Records from a collection
***

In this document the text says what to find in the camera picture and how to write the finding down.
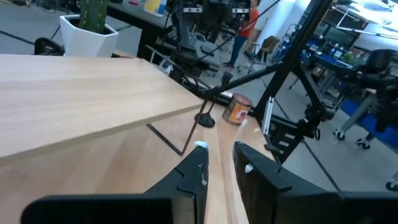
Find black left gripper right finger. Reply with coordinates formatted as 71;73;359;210
232;141;398;224

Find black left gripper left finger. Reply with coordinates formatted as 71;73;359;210
21;145;210;224

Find black candle stick holder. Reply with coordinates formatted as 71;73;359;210
194;71;234;129

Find orange labelled tin can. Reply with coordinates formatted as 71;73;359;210
221;92;253;126

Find office chair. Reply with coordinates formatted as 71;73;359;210
244;35;281;74

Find wooden shelf riser metal legs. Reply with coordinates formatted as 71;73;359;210
0;53;210;160

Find person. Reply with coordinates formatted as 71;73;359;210
223;0;261;69

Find grey desk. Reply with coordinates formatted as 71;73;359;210
107;0;175;60

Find white hexagonal plant pot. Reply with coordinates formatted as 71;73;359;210
59;14;120;58

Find green cactus plant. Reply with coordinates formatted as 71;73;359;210
77;0;109;34

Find black aluminium rig frame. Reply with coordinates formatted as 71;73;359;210
144;0;338;166

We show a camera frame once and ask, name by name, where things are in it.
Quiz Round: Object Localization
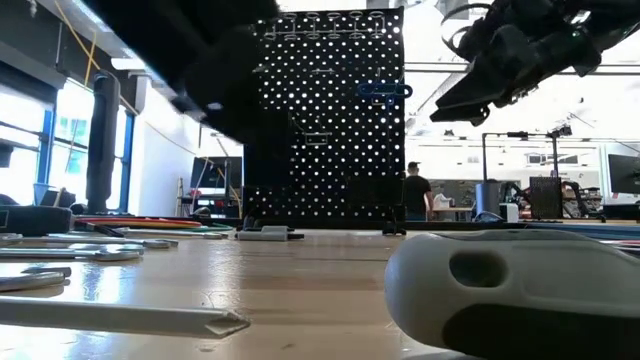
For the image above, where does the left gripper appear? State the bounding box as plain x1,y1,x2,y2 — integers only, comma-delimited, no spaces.
172,24,294,147

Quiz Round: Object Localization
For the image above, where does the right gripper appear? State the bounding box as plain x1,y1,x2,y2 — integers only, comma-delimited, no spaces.
430,22,601,126

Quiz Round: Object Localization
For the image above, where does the blue hand tool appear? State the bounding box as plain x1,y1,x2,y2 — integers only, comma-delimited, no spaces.
355,82,414,109

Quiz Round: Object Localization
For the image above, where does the grey hex key set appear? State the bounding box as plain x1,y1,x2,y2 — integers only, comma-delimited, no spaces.
236,224,306,243

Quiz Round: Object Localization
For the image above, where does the grey and black screwdriver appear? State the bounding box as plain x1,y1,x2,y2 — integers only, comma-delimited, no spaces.
383,228,640,360

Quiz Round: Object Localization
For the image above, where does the red hand tool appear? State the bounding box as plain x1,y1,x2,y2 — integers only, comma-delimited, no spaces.
597,238,640,250

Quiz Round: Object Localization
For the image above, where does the tall black plastic bin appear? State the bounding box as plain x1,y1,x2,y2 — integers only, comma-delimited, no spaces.
243,112,291,189

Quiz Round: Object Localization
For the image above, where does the black computer monitor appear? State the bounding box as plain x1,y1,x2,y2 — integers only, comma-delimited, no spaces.
190,155,244,190
607,153,640,196

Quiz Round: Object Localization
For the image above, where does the silver double prong hook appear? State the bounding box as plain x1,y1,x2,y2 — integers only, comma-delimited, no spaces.
292,112,332,146

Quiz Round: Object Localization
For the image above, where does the grey cylinder tube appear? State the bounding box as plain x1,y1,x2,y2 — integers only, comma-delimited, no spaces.
474,181,501,222

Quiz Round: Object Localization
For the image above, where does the long ceiling light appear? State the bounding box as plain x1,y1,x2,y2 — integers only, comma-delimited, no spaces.
110,57,166,71

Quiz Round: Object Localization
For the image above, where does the worktable with white items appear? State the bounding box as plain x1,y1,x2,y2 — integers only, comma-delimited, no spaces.
432,192,476,222

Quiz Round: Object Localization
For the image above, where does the person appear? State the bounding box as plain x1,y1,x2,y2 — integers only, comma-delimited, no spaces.
402,160,436,223

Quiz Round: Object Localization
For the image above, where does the small white box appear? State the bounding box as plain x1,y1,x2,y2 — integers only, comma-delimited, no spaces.
499,202,521,224

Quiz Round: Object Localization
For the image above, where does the small black perforated panel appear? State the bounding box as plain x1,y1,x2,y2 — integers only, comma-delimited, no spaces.
528,175,564,221

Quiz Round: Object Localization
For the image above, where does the black perforated pegboard stand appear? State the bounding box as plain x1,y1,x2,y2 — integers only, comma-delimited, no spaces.
243,7,406,236

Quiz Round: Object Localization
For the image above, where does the wide black plastic bin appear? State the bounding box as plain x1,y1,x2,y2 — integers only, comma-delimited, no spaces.
344,173,404,209

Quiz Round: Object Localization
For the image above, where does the silver combination wrench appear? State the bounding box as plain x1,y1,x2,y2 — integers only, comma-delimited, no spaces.
0,266,73,294
117,227,230,241
0,233,180,250
0,243,145,263

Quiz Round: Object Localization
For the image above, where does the black tape measure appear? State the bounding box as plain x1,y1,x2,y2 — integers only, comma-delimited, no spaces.
0,204,74,238

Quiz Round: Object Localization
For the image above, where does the black camera stand rig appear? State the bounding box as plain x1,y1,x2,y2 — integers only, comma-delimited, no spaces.
480,123,574,221

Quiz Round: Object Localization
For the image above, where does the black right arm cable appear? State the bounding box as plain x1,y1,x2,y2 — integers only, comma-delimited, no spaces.
439,2,496,59

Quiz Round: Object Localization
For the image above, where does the silver wire ring rack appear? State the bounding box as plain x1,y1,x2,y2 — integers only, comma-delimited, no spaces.
262,9,387,42

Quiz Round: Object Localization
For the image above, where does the blue handle screwdriver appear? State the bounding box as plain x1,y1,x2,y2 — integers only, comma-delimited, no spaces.
0,294,252,341

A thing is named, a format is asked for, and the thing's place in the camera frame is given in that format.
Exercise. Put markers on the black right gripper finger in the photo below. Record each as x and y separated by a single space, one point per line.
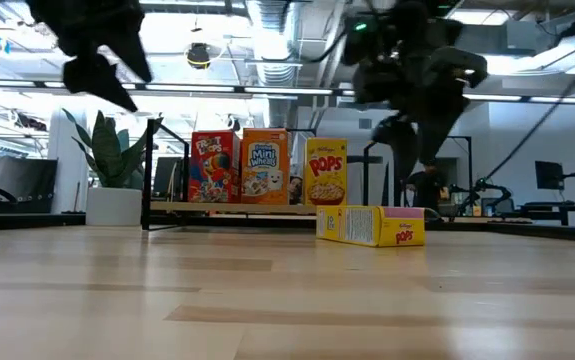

***

▸ **WORK TO BE COMPLETED**:
The output has to match the data above line for line, except that pictures are dropped.

▸ **SOLVED EXERCISE**:
In this document the text says what to find in the camera picture and how to write the finding down.
Find black left gripper right finger. Reply with coordinates formatted as 71;73;359;210
232;141;398;224

Find black left gripper left finger. Reply with coordinates formatted as 71;73;359;210
21;145;210;224

Find black candle stick holder. Reply with coordinates formatted as 71;73;359;210
194;71;234;129

Find orange labelled tin can. Reply with coordinates formatted as 71;73;359;210
221;92;253;126

Find office chair. Reply with coordinates formatted as 71;73;359;210
244;35;281;74

Find wooden shelf riser metal legs. Reply with coordinates formatted as 71;73;359;210
0;53;210;160

Find person. Reply with coordinates formatted as 71;73;359;210
223;0;261;69

Find grey desk. Reply with coordinates formatted as 71;73;359;210
107;0;175;60

Find white hexagonal plant pot. Reply with coordinates formatted as 71;73;359;210
59;14;120;58

Find green cactus plant. Reply with coordinates formatted as 71;73;359;210
77;0;109;34

Find black aluminium rig frame. Reply with coordinates formatted as 71;73;359;210
144;0;338;166

We show a camera frame once and ask, name by name, where things are in it.
Quiz Round: Object Localization
For the image above, where does the left gripper appear? State the bounding box as plain x1,y1,x2,y2 — integers only, comma-delimited, no spaces.
172,24,294,147

Quiz Round: Object Localization
For the image above, where does the right gripper appear? State the bounding box as plain x1,y1,x2,y2 — integers only, comma-delimited, no spaces.
430,22,601,126

Quiz Round: Object Localization
For the image above, where does the blue hand tool appear? State the bounding box as plain x1,y1,x2,y2 — integers only, comma-delimited, no spaces.
355,82,414,109

Quiz Round: Object Localization
For the image above, where does the grey hex key set appear? State the bounding box as plain x1,y1,x2,y2 — integers only, comma-delimited, no spaces.
236,224,306,243

Quiz Round: Object Localization
For the image above, where does the grey and black screwdriver appear? State the bounding box as plain x1,y1,x2,y2 — integers only, comma-delimited, no spaces.
383,228,640,360

Quiz Round: Object Localization
For the image above, where does the red hand tool appear? State the bounding box as plain x1,y1,x2,y2 — integers only, comma-delimited, no spaces.
597,238,640,250

Quiz Round: Object Localization
For the image above, where does the tall black plastic bin appear? State the bounding box as plain x1,y1,x2,y2 — integers only, comma-delimited, no spaces.
243,112,291,189

Quiz Round: Object Localization
For the image above, where does the black computer monitor appear? State the bounding box as plain x1,y1,x2,y2 — integers only, comma-delimited, no spaces.
190,155,244,190
607,153,640,196

Quiz Round: Object Localization
For the image above, where does the silver double prong hook appear? State the bounding box as plain x1,y1,x2,y2 — integers only, comma-delimited, no spaces.
292,112,332,146

Quiz Round: Object Localization
For the image above, where does the grey cylinder tube appear? State the bounding box as plain x1,y1,x2,y2 — integers only, comma-delimited, no spaces.
474,181,501,222

Quiz Round: Object Localization
For the image above, where does the long ceiling light appear? State the bounding box as plain x1,y1,x2,y2 — integers only, comma-delimited, no spaces.
110,57,166,71

Quiz Round: Object Localization
For the image above, where does the worktable with white items appear? State the bounding box as plain x1,y1,x2,y2 — integers only, comma-delimited, no spaces.
432,192,476,222

Quiz Round: Object Localization
For the image above, where does the person appear? State the bounding box as plain x1,y1,x2,y2 — integers only, comma-delimited, no spaces.
402,160,436,223

Quiz Round: Object Localization
For the image above, where does the small white box appear? State the bounding box as plain x1,y1,x2,y2 — integers only, comma-delimited, no spaces.
499,202,521,224

Quiz Round: Object Localization
For the image above, where does the small black perforated panel appear? State the bounding box as plain x1,y1,x2,y2 — integers only, comma-delimited, no spaces.
528,175,564,221

Quiz Round: Object Localization
For the image above, where does the black perforated pegboard stand appear? State the bounding box as plain x1,y1,x2,y2 — integers only, comma-delimited, no spaces.
243,7,406,236

Quiz Round: Object Localization
For the image above, where does the wide black plastic bin appear? State the bounding box as plain x1,y1,x2,y2 — integers only, comma-delimited, no spaces.
344,173,404,209

Quiz Round: Object Localization
For the image above, where does the silver combination wrench appear? State the bounding box as plain x1,y1,x2,y2 — integers only, comma-delimited, no spaces.
0,266,73,294
117,227,230,241
0,233,180,250
0,243,145,263

Quiz Round: Object Localization
For the image above, where does the black tape measure appear? State the bounding box as plain x1,y1,x2,y2 — integers only, comma-delimited, no spaces.
0,204,74,238

Quiz Round: Object Localization
For the image above, where does the black camera stand rig appear? State the bounding box as plain x1,y1,x2,y2 — integers only, comma-delimited, no spaces.
480,123,574,221

Quiz Round: Object Localization
For the image above, where does the black right arm cable appear? State the bounding box as plain x1,y1,x2,y2 — integers only, comma-delimited, no spaces.
439,2,496,59

Quiz Round: Object Localization
For the image above, where does the silver wire ring rack appear? State the bounding box as plain x1,y1,x2,y2 — integers only, comma-delimited, no spaces.
262,9,387,42

Quiz Round: Object Localization
For the image above, where does the blue handle screwdriver appear? State the bounding box as plain x1,y1,x2,y2 — integers only, comma-delimited, no spaces.
0,294,252,341

A thing is named, a format is asked for, and the thing's place in the camera frame is given in that format.
Exercise. Put markers on the black right gripper finger in the photo below. Record each as x and y separated by a single space, one point per line.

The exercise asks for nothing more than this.